DATA SECTION:

-- Opening Marker --

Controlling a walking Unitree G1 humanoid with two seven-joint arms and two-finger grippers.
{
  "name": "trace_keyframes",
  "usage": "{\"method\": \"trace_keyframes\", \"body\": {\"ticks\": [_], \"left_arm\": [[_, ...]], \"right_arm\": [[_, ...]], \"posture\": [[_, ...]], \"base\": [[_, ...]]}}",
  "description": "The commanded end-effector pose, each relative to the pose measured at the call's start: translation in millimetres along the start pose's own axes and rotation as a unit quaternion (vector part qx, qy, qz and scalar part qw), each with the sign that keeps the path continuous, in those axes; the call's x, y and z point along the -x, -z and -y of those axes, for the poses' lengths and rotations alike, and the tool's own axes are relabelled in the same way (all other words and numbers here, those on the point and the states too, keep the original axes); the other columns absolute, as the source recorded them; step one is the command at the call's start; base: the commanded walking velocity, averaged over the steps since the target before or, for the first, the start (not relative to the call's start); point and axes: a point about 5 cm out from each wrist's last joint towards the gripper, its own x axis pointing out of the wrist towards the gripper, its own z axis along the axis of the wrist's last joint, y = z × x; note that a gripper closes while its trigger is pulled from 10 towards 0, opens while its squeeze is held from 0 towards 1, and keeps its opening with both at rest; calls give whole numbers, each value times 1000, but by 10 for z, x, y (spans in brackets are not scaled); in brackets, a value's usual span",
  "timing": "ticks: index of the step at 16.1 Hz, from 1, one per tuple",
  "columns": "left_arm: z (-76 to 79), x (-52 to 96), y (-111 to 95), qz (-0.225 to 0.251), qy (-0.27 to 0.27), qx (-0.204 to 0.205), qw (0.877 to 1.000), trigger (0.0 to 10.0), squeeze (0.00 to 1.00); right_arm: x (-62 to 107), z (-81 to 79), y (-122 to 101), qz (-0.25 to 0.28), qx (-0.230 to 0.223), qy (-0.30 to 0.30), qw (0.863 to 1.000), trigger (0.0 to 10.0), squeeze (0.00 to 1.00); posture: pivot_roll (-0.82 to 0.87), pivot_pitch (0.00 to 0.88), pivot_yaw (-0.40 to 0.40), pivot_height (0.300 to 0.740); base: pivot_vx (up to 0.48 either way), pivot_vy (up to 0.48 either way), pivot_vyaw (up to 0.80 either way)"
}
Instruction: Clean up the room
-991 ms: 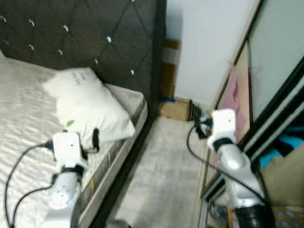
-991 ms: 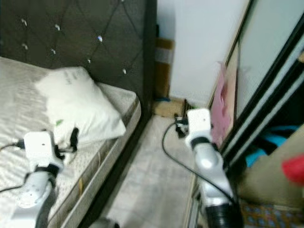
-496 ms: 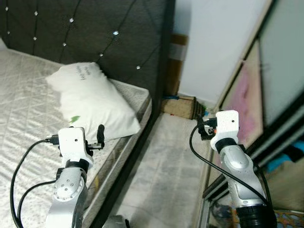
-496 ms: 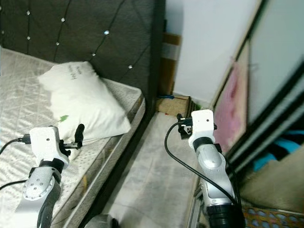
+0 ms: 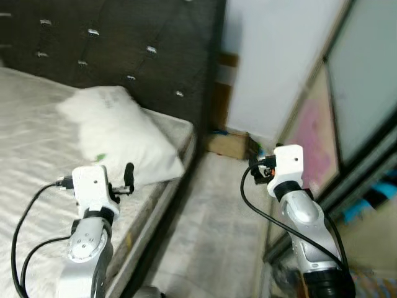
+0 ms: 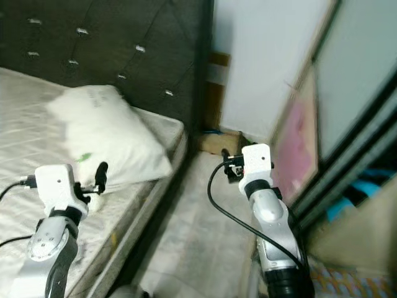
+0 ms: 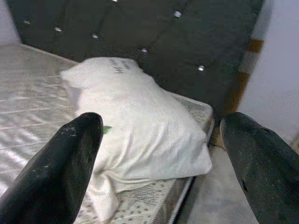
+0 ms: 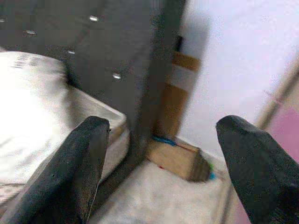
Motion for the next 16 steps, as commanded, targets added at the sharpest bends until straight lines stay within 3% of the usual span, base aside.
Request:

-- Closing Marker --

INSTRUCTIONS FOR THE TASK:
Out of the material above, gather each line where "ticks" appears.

SOLUTION:
  "usage": "{\"method\": \"trace_keyframes\", \"body\": {\"ticks\": [_], \"left_arm\": [[_, ...]], \"right_arm\": [[_, ...]], \"posture\": [[_, ...]], \"base\": [[_, ...]]}}",
  "timing": "ticks: index of the step at 16.1 Hz, from 1, one per tuple",

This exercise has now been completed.